Unlike other sectors of the economy, we are not in receipt of any financial assistance from the government and our only source of income is from school fees. This resulted in schools struggling to pay staff.

B. The peculiar situation of International certification schools and private schools generally

As schools following an international programme, we are required to comply with the necessary regulatory bodies, both locally and internationally, to prepare our students for international examinations.

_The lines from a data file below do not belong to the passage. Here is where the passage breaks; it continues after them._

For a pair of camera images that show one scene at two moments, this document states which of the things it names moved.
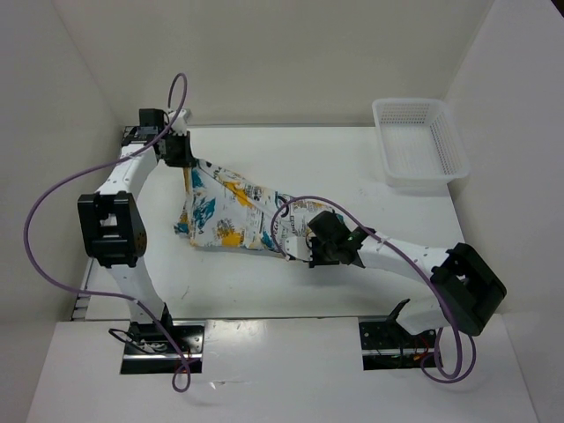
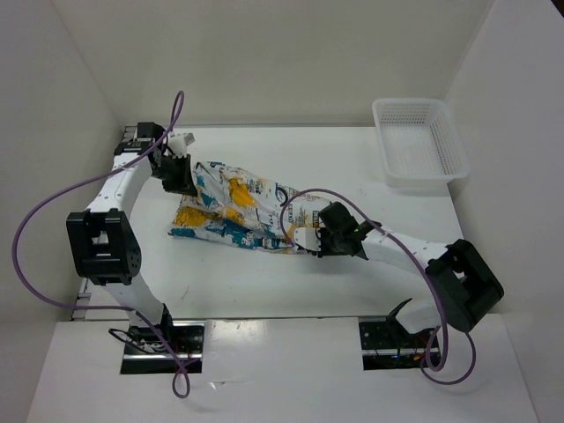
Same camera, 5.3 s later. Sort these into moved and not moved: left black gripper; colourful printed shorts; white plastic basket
Moved: left black gripper
Not moved: colourful printed shorts; white plastic basket
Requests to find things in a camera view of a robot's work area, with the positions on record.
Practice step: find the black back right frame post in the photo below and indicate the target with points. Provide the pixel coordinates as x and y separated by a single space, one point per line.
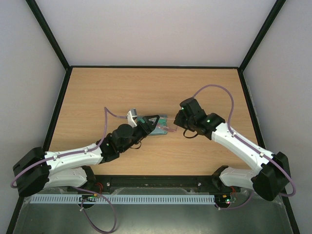
262 33

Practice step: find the black back frame rail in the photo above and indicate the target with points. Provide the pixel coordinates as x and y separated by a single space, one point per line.
153 67

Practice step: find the black front frame rail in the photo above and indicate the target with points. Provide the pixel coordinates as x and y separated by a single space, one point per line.
156 181

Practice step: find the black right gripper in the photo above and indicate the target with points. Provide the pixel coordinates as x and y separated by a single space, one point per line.
179 119

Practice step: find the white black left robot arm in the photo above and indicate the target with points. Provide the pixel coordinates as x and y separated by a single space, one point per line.
39 169

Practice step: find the black left frame rail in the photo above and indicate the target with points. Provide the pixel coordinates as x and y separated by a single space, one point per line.
52 125

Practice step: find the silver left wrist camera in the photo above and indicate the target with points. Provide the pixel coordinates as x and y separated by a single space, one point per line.
131 117

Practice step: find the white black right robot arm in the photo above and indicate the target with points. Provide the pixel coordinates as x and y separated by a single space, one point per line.
215 128

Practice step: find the black back left frame post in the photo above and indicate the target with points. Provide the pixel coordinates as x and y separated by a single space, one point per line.
48 32

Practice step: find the white slotted cable duct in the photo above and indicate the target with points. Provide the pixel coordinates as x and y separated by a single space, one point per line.
123 199

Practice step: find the black frame post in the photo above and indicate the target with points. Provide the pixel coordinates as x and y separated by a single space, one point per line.
48 32
262 33

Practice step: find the pink sunglasses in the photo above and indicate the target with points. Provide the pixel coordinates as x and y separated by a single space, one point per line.
167 125

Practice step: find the grey-green glasses case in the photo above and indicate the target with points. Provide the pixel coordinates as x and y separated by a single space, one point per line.
160 128

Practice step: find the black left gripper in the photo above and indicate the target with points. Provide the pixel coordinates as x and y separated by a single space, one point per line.
146 119

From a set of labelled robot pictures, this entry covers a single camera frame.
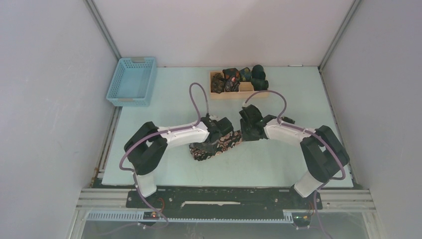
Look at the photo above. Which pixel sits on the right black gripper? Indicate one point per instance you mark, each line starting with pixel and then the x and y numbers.
pixel 245 136

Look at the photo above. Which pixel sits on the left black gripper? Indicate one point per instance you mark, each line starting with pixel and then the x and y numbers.
pixel 208 148

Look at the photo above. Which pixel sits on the rose patterned necktie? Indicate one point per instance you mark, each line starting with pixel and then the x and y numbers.
pixel 229 141

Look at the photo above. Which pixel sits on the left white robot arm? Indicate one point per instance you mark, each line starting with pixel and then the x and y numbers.
pixel 145 149

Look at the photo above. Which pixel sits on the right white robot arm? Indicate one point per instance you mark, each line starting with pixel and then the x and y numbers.
pixel 324 155

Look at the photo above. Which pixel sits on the wooden tray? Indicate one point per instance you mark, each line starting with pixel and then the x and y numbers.
pixel 245 90

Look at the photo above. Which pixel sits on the rolled red floral tie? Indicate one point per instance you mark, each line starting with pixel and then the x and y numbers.
pixel 231 79

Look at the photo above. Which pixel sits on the rolled green patterned tie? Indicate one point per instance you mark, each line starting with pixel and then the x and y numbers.
pixel 245 75

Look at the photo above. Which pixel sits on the rolled dark paisley tie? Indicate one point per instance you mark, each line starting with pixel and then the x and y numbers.
pixel 217 83

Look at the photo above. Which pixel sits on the blue plastic basket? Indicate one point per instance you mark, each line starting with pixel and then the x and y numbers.
pixel 133 82

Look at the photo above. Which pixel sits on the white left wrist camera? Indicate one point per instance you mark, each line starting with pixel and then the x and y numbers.
pixel 214 117

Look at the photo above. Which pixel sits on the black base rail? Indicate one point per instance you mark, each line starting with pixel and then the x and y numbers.
pixel 218 204

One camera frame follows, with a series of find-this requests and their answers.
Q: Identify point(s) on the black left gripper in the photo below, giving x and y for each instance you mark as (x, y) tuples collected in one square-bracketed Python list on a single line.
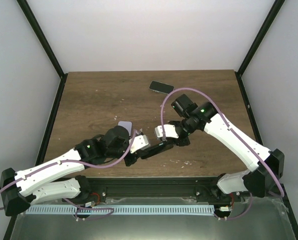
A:
[(129, 161)]

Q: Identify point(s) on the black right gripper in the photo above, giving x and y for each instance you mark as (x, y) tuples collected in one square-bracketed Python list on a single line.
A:
[(185, 142)]

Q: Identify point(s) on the black phone case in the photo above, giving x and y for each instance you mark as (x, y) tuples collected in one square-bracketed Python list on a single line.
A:
[(155, 149)]

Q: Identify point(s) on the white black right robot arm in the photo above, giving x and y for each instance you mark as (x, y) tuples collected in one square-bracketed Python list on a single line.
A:
[(264, 166)]

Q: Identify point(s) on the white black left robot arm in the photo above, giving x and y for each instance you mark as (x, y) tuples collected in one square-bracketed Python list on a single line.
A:
[(21, 189)]

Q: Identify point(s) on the lavender phone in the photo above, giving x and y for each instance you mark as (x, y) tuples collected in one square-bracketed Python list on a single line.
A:
[(127, 125)]

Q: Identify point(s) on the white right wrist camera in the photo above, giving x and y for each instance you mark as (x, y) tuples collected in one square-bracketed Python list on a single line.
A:
[(168, 131)]

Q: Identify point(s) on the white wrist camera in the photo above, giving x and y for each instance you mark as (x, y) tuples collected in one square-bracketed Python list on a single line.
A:
[(141, 142), (168, 131)]

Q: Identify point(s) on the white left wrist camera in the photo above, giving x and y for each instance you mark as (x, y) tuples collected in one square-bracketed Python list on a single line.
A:
[(141, 142)]

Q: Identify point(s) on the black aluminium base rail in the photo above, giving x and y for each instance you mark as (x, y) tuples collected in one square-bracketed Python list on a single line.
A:
[(201, 189)]

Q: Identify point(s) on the light blue slotted cable duct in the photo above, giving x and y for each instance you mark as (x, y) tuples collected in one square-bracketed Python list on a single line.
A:
[(61, 209)]

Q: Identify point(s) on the black frame post right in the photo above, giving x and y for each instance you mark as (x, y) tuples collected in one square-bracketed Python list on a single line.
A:
[(272, 14)]

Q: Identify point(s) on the black frame post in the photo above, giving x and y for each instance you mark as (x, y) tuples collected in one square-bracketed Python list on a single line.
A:
[(33, 22), (272, 14)]

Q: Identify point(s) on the black frame post left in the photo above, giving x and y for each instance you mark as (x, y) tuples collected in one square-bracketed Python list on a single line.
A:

Since International Certification schools are subject to an academic calendar which is not as flexible as the MOE school year, we could not afford to delay the Third and First Terms without jeopardising the preparation of our examination students. A case in point is this year’s Cambridge International May/June examination results which were based on teacher predicted grades which were in turn based on evidence of students’ classwork, termly examinations, mock examinations and recorded teacher assessment over the 2 year course period prior to the exams. For this reason, we must complete the syllabus as well as teacher assessments and student preparation either in the physical classroom or via virtual online lessons. To suspend the third term would have led to an inability to admit new students at the beginning of the next school year, leading to further financial losses.

C. Financial Hardships faced by International Certification schools and private schools generally included:

  1. Outstanding Terms 2 and 3 fees since the lockdown in March.
  2. Staff lay-offs and reduction of staff salaries.

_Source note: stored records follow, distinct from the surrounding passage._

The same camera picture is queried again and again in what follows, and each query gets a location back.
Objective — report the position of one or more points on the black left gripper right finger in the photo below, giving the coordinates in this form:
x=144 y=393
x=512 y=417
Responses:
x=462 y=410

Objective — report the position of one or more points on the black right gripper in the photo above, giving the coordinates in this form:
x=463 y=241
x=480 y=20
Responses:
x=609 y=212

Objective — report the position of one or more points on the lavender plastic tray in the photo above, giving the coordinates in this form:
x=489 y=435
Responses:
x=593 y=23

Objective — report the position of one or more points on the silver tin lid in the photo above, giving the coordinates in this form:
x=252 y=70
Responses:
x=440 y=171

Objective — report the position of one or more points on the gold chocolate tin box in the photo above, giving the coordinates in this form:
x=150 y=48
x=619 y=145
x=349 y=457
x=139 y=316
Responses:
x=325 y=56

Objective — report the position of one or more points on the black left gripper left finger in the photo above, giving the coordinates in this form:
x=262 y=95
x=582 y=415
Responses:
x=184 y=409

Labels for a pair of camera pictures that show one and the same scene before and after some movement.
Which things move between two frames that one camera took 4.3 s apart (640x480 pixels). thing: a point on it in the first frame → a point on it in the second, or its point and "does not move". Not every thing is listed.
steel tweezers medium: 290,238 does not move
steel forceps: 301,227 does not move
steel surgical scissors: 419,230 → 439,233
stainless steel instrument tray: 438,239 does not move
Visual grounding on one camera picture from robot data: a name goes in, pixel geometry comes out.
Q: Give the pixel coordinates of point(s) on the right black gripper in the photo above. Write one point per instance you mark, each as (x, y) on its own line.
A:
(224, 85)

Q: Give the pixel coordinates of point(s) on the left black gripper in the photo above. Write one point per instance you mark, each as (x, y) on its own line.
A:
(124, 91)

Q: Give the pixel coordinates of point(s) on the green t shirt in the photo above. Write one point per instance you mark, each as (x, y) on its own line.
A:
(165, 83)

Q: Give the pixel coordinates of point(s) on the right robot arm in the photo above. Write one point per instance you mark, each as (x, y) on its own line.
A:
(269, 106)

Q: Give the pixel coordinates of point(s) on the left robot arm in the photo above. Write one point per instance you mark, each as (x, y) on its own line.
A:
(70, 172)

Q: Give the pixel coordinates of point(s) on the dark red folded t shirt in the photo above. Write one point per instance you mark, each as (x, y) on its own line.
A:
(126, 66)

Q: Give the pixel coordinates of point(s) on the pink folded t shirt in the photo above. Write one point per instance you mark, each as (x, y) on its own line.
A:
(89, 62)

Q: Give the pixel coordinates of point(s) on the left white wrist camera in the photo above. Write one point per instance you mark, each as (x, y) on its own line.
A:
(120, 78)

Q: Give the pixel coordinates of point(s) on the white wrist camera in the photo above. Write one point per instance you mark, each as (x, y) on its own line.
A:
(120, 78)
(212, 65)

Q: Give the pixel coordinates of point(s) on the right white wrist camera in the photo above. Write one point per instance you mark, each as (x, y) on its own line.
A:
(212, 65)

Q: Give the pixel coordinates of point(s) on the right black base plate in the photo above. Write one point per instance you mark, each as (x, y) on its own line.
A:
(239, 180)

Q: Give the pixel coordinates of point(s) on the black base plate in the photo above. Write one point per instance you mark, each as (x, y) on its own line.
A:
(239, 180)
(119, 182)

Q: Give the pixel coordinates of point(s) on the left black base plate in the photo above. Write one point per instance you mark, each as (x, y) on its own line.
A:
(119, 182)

  3. Teachers deciding to leave the profession.

  4. The National Inspectorate Board (NIB) demanding that schools reduce fees in accordance with parents’ demands.

  5. The GRA and SSNIT continuing to make financial demands on schools

  6. Arbitrary Levy of Registration Fees for International Certification schools by the NIB.

 

  1. The NIB threatening to halt our virtual learning programme and to refuse registration of schools.

D. The role of the NIB in worsening the hardships

We appreciate its mandate to inspect standards of teaching and learning. However, since March we believe the NIB has been operating outside its legal mandate by attempting to dictate the fees schools can charge, and to micro-manage aspects of the school operations which are the sole prerogative and a constitutional right of the management of private businesses.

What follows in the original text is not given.